Seul, il aurait été obligé de penser, de sentir

Man Ray - Jacques Rigaut « crucifié », 1923


Il n’avait pas d’esprit, mais quand personne n’en a, j’oublie qu’on devrait en avoir. Il parlait avec une tranquille impolitesse de personnes que je n’étais pas seul à ne pas connaître. Au lieu de lui en savoir mauvais gré, je m’étonnai devant l’inconnu. La volubilité de ses paroles faisait les bouches bées. Des autres qu’il voulait tous se rattacher par quelque rapport futile, il revenait par saccades à soi dont il parlait machinalement et sans intérêt profond.

On lui voyait un dandinement qui éveillait l’idée d’un éphèbe que le stupre engraissera. C’était ce qu’il tenait de plus sûr de son père, fondé de pouvoir d’un coulissier catholique, qui allait ainsi en se déhanchant sans malice à son bureau tous les matins.
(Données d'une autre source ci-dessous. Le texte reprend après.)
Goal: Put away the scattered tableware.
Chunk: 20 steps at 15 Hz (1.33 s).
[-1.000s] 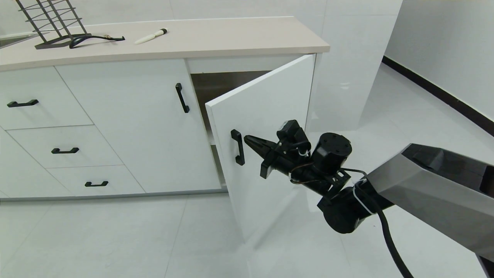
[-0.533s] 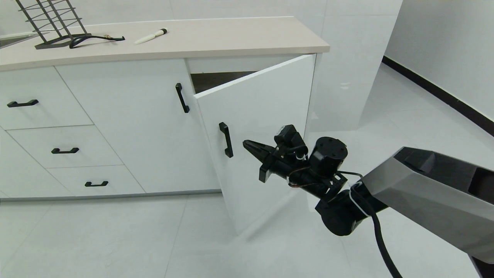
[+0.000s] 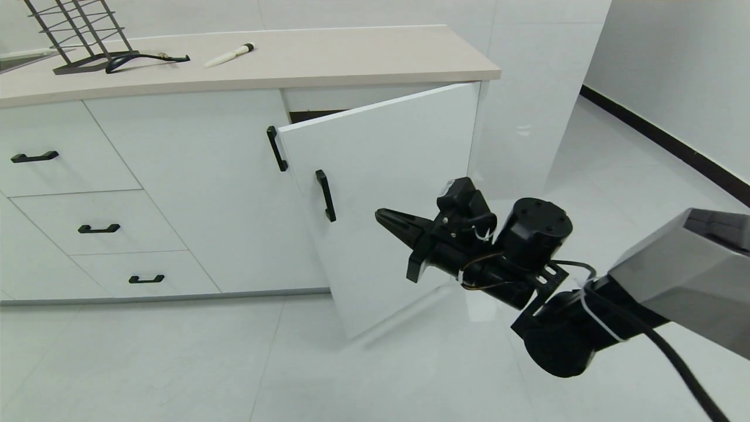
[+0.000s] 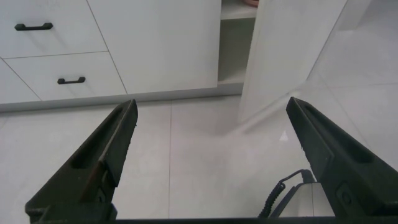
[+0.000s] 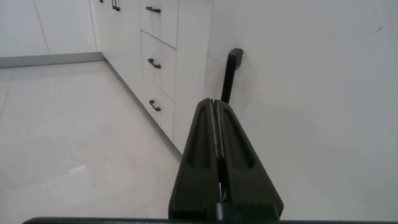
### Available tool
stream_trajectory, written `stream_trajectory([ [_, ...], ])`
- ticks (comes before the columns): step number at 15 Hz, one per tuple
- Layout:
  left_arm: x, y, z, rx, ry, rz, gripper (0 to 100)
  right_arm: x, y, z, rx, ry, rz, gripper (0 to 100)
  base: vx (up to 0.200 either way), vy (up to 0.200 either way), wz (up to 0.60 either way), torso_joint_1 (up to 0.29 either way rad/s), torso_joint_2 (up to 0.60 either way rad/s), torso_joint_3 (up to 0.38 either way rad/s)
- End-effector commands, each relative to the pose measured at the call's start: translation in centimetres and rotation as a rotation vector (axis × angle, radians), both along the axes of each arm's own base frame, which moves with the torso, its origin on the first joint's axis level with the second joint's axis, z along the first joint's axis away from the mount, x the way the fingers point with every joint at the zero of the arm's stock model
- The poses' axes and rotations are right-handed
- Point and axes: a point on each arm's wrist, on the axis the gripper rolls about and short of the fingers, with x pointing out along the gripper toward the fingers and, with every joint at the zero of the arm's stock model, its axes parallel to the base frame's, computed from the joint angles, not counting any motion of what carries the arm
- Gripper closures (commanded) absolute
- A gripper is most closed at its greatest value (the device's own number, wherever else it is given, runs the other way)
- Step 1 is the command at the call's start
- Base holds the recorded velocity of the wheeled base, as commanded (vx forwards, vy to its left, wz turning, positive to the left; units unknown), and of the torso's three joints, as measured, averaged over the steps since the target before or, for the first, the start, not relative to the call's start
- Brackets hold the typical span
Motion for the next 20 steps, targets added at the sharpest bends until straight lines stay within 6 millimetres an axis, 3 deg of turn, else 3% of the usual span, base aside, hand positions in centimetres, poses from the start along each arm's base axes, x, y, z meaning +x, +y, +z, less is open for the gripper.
stream_trajectory([
  [1, 0.0, 0.0, 0.0, 0.0, 0.0, -0.001, 0, -3.1, -2.5, 2.9, 0.018, -0.022, 0.002, 100, 0.0, 0.0, 0.0, 0.0, 0.0, 0.0],
  [4, 0.0, 0.0, 0.0, 0.0, 0.0, -0.001, 0, -6.7, -4.3, 5.7, 0.053, -0.065, 0.029, 100, 0.0, 0.0, 0.0, 0.0, 0.0, 0.0],
  [6, 0.0, 0.0, 0.0, 0.0, 0.0, -0.001, 0, -9.4, -7.1, 6.0, 0.039, -0.052, 0.021, 100, 0.0, 0.0, 0.0, 0.0, 0.0, 0.0],
  [9, 0.0, 0.0, 0.0, 0.0, 0.0, -0.001, 0, -12.9, -14.2, 6.3, 0.04, -0.064, -0.122, 100, 0.0, 0.0, 0.0, 0.0, 0.0, 0.0],
  [10, 0.0, 0.0, 0.0, -0.002, 0.0, -0.001, 0, -15.0, -17.9, 6.5, 0.058, -0.098, -0.23, 100, 0.0, 0.0, 0.0, 0.0, 0.0, 0.0],
  [12, 0.0, 0.0, 0.0, 0.0, 0.0, -0.001, 0, -19.9, -22.1, 6.2, 0.096, -0.178, -0.37, 100, 0.0, 0.0, 0.0, 0.0, 0.0, 0.0],
  [13, 0.0, 0.0, 0.0, 0.0, 0.0, 0.001, 0, -21.2, -23.0, 5.9, 0.104, -0.2, -0.407, 100, 0.0, 0.0, 0.0, 0.0, 0.0, 0.0],
  [15, 0.0, 0.0, 0.0, 0.003, 0.0, 0.012, 0, -25.8, -24.9, 4.1, 0.131, -0.277, -0.515, 100, 0.0, 0.0, 0.0, 0.0, 0.0, 0.0],
  [16, 0.0, 0.0, 0.0, 0.003, 0.0, 0.015, 0, -26.4, -25.1, 4.0, 0.136, -0.286, -0.538, 100, 0.0, 0.0, 0.0, 0.0, 0.0, 0.0],
  [18, 0.0, 0.1, 0.0, 0.0, 0.0, 0.027, 0, -28.2, -25.6, 2.4, 0.125, -0.186, -0.611, 100, 0.0, 0.0, 0.0, 0.0, 0.0, 0.0],
  [20, 0.0, 0.1, 0.0, -0.011, -0.005, 0.061, 0, -30.8, -25.8, -1.2, 0.078, -0.027, -0.615, 100, 0.0, 0.0, 0.0, 0.0, 0.0, 0.0],
])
Au demeurant il était Français à vingt quartiers. « Gonzague » était sorti de l’aimable ignorance de sa mère.

Elle me confia qu’elle ne laissait jamais chômer sa sensualité. Nous en étions accablés de preuves : la somptuosité lugubre de ses chambres, le thé bizarrement parfumé qui m’écœurait, la musique que nous prodiguait une pianiste venue de n’importe quel coin de l’Europe et l’hébétude de ses amies, qui aspiraient péniblement à la licence de l’esprit.

Ils parlaient bruyamment ; ils affirmaient encore plus que la connaissance des choses qu’ils avaient préférées dans la vie l’ignorance crasse des autres. C’était une tablée de gens de lettres.

Gonzague était vide et il s’exerçait à faire le vide en lui-même. D’abord il était ignorant, ignare. Ne sachant rien du passé, il laissait aussi le présent lui échapper. Il ne lisait pas les livres, il ne regardait pas les tableaux, il n’écoutait pas la musique. Or l’art, en donnant du prix aux sensations, offre aux hommes leur seule chance de réaliser la vie. Et c’est ce dont encore lui est redevable la pire brute qui n’est jamais ingénue. Il croyait posséder tout cela parce qu’il touchait la main de fantômes brillants rencontrés dans les couloirs et les salons et qu’il les appelait par leur nom au faible écho.

Il était devenu tout de suite secrétaire d’un illustre journaliste. Passé cette petite porte, il s’était cru peut-être dans la littérature.

Il était heureux qu’aucune de ses soirées ne fût jamais libre. Je l’ai vu à sept heures du soir, des amis lui ayant fait faux-bond, affolé par la crainte de la solitude et de soi-même, se pendre au téléphone et supplier n’importe qui de le rejoindre. Il se serait réconcilié avec le plus grand de ses ennemis, s’il en avait eu, pour que cette présence pût le leurrer un soir encore. Seul, il aurait été obligé de penser, de sentir. Il craignait ses mouvements inhabituels qui ne pouvaient qu’être douloureux.

Il ne se reliait aux autres que par ces liens ténus de la médisance. Aussi multipliait-il les contacts veules pour se donner le change et ne pas se voir isolé. Mais aucune amitié, aucun amour.

La Presse est une vieille église où les moulins à prières remplacent toute oraison véridique. Nos contemporains y passent plusieurs fois par jour et font leurs génuflexions distraites devant les images en vain multipliées d’un monde déjà disparu. Gonzague sentait confusément ce perpétuel décalage et il croyait rattraper la vie en courant aux faits-divers. Mais les journaux sont aussi fermés à la grave vérité d’un crime qu’au sens véritable de ce grand silence qui pèse sur le monde.

Les humains à travers les siècles se divisent en deux bordées de tribord et de bâbord : ceux qui naquirent pour l’avenir, ceux qui naîtront pour le passé. Ne parlons pas de ceux qui se fichent du tiers comme du quart ; ils sont trop.

— [...] Aimez-vous faire l’amour ?
— On n’est jamais sûr de ces choses-là que par comparaison.


— [...] Vous m’agacez. Comment pouvez-vous être assez négligent pour ne me parler que des médiocrités que vous vous permettez ? C’est comme si vous m’envoyiez un bouquet de fleurs fanées.